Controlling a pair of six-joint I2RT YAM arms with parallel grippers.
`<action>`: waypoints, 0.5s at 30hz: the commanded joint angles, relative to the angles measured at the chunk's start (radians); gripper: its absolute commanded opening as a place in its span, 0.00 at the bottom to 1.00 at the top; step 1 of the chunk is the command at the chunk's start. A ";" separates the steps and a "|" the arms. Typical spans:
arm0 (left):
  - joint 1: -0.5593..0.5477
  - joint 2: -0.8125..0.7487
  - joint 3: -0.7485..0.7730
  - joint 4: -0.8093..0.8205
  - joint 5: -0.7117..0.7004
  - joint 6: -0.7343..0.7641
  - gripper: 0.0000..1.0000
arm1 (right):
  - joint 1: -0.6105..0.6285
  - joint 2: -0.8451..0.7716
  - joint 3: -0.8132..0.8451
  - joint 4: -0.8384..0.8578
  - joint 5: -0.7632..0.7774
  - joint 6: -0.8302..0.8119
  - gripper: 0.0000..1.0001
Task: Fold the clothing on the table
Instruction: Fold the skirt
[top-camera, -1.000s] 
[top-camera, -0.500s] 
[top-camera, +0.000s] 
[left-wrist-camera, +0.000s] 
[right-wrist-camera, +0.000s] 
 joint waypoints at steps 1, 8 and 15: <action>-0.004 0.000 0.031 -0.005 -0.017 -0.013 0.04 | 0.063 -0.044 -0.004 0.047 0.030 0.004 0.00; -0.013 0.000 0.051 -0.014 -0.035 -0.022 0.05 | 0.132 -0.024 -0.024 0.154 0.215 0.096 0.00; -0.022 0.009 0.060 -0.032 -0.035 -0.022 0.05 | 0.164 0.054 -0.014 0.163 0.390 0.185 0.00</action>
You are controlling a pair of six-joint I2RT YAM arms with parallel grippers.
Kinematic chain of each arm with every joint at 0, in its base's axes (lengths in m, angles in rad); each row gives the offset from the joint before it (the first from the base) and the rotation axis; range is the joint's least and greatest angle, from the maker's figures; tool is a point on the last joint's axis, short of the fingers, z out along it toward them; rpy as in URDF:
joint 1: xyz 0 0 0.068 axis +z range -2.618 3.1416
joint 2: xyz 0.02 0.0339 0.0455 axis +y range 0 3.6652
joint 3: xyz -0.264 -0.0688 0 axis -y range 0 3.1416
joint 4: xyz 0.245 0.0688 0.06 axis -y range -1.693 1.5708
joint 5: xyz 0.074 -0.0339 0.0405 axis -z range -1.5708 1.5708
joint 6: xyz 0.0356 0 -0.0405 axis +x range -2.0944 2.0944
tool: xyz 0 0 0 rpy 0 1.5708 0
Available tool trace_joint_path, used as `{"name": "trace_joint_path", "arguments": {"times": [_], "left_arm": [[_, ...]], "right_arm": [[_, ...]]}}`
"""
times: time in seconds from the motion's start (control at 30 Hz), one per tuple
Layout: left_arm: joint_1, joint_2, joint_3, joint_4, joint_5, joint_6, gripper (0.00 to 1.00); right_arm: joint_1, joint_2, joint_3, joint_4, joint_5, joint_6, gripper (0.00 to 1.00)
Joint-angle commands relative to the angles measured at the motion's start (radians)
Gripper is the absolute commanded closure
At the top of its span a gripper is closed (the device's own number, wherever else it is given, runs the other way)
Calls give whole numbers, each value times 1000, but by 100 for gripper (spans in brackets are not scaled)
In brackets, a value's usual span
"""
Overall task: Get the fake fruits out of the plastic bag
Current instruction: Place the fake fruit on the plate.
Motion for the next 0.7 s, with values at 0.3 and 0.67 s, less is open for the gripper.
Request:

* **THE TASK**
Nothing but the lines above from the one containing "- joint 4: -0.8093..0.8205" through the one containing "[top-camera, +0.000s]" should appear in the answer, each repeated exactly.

* **RESPONSE BOX**
  - joint 4: -0.8093..0.8205
  - joint 5: -0.7117..0.7004
  - joint 6: -0.7343..0.7641
  - gripper: 0.0000..1.0000
arm1 (right):
  - joint 1: -0.6105..0.6285
  - joint 2: -0.8451..0.7716
  - joint 3: -0.8132..0.8451
  - joint 4: -0.8384..0.8578
  - joint 5: -0.7632..0.7774
  - joint 6: -0.8302..0.8119
  - gripper: 0.0000..1.0001
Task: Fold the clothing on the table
Instruction: Fold the skirt
[top-camera, -1.000s] 
[top-camera, -0.500s] 
[top-camera, +0.000s] 

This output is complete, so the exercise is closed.